What you are asked to do -> Return only those lines of the material that contain "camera".

<<<<

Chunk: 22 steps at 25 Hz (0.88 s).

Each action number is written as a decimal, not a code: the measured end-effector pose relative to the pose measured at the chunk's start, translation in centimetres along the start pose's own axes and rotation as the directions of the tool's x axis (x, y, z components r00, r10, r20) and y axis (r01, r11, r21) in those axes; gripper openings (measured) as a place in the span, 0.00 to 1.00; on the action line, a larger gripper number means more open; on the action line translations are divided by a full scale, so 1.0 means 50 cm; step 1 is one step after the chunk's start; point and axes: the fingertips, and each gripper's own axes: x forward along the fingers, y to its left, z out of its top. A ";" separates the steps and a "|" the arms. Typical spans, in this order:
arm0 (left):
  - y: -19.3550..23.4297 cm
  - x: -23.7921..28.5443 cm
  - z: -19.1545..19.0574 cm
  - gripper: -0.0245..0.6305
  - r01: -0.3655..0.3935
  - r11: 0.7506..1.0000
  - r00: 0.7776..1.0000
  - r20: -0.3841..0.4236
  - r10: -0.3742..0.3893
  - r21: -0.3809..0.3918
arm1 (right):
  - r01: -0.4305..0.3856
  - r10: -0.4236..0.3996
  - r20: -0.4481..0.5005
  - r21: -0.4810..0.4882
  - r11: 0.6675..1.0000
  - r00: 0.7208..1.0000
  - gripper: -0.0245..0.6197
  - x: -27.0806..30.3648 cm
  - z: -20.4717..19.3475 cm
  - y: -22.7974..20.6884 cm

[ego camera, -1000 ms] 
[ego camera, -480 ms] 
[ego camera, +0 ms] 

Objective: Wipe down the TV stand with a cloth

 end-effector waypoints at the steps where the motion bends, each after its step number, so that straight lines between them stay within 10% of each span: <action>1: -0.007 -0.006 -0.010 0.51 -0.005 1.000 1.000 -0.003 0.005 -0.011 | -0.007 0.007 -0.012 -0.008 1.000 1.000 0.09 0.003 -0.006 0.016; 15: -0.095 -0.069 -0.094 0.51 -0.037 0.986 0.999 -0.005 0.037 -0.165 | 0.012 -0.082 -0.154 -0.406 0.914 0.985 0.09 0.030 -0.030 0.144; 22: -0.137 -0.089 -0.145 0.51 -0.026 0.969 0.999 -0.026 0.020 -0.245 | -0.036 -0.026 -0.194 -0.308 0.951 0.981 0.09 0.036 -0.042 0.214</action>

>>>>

Answer space ->
[ego camera, -1000 ms] 
[ego camera, -480 ms] 
[ego camera, +0 ms] 

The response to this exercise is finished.